- [EXERCISE AIM]:
Keep only the lines of the material below that contain the word "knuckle". Copy those lines.

- [RECORDS TO USE]:
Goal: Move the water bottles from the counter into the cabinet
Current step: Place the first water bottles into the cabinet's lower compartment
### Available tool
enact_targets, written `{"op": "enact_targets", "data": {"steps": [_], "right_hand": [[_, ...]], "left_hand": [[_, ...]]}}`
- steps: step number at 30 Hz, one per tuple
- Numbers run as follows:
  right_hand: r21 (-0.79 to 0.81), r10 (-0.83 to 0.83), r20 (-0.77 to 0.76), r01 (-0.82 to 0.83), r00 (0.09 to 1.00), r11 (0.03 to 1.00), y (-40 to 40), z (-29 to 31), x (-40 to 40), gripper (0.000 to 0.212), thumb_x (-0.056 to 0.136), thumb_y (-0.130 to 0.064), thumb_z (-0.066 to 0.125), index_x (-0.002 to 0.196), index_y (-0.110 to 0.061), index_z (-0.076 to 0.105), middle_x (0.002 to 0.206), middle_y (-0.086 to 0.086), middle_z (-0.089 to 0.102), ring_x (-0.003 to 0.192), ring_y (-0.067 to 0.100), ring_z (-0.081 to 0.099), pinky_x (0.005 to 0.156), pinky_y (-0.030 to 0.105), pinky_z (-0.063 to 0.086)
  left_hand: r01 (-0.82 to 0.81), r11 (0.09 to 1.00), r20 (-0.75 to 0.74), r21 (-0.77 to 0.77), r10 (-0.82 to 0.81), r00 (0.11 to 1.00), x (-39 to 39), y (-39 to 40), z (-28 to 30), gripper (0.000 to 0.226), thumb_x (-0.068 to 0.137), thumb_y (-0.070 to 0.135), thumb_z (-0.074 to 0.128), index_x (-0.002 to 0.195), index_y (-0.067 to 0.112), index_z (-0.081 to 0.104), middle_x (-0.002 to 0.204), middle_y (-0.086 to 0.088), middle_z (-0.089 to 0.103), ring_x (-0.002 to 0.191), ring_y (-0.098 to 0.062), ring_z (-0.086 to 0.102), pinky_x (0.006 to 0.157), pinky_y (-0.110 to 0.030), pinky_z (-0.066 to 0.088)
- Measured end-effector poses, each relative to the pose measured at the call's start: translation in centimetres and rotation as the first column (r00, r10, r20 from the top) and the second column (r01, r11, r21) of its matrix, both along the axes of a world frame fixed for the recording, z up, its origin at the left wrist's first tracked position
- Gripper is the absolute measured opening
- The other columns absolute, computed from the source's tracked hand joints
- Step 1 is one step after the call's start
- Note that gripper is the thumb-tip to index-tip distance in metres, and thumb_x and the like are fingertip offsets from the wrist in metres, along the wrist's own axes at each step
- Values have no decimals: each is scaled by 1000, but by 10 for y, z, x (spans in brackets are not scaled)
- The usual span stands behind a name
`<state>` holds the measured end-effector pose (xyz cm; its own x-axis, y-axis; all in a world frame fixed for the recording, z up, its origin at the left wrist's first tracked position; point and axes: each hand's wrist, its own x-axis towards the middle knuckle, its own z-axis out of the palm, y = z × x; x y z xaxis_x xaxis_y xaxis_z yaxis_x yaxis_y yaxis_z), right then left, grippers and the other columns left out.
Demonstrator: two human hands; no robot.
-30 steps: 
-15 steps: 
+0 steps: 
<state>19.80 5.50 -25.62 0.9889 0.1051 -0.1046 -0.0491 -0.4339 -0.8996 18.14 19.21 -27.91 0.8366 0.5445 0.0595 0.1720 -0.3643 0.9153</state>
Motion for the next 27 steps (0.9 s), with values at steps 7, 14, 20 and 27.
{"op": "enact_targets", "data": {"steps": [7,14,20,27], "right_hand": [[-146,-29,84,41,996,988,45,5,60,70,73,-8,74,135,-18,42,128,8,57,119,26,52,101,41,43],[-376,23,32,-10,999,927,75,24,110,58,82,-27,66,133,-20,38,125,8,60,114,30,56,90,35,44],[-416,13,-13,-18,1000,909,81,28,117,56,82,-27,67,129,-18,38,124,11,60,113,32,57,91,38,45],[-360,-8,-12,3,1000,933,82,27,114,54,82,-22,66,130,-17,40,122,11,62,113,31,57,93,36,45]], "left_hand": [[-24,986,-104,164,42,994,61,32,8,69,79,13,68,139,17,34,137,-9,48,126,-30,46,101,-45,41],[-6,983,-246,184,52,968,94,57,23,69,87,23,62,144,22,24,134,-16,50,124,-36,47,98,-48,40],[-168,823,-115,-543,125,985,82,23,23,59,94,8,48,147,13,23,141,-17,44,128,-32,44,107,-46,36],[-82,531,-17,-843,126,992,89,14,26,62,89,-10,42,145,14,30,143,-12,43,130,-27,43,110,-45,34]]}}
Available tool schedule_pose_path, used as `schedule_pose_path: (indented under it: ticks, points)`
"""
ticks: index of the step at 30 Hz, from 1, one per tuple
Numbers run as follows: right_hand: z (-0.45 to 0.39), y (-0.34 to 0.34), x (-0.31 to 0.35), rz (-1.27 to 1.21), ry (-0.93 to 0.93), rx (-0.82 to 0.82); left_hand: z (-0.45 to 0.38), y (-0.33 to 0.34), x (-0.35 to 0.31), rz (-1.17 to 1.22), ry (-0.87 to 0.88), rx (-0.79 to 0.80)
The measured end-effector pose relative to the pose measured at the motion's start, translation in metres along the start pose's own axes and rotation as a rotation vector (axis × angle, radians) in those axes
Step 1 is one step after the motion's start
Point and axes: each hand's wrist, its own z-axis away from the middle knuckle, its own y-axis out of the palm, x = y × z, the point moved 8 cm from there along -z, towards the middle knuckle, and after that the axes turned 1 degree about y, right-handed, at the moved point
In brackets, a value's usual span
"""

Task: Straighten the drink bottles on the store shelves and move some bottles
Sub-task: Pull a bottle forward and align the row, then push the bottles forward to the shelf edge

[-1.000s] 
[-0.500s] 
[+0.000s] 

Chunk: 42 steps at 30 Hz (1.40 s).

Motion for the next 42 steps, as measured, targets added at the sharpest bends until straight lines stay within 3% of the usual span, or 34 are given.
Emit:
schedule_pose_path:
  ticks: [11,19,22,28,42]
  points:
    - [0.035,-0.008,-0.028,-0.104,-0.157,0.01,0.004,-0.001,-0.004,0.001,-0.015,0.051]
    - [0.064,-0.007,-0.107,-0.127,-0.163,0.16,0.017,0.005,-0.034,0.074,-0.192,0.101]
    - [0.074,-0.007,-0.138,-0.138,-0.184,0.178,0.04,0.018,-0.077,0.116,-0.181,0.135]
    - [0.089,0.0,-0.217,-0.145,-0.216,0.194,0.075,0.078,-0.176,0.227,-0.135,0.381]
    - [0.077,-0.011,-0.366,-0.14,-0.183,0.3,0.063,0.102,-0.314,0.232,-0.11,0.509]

- [ANSWER FOR THIS EXERCISE]:
`<state>` holds the measured end-effector pose (xyz cm; its own x-axis, y-axis; all in a world frame fixed for the recording, z up, its origin at the left wrist's first tracked position; point and axes: each hand's wrist, its own x-axis towards the middle knuckle, its own z-axis out of the palm, y = z × x; x y z xaxis_x xaxis_y xaxis_z yaxis_x yaxis_y yaxis_z), right then left, grippers and the other columns left out.
Point and axes: each hand's wrist, its own z-axis away from the middle knuckle, its own y-axis out of the palm, x = y × z, the point moved 8 cm from there along -z, towards the middle knuckle, and after that the axes turned 1 degree about y, right-handed, at the moved point

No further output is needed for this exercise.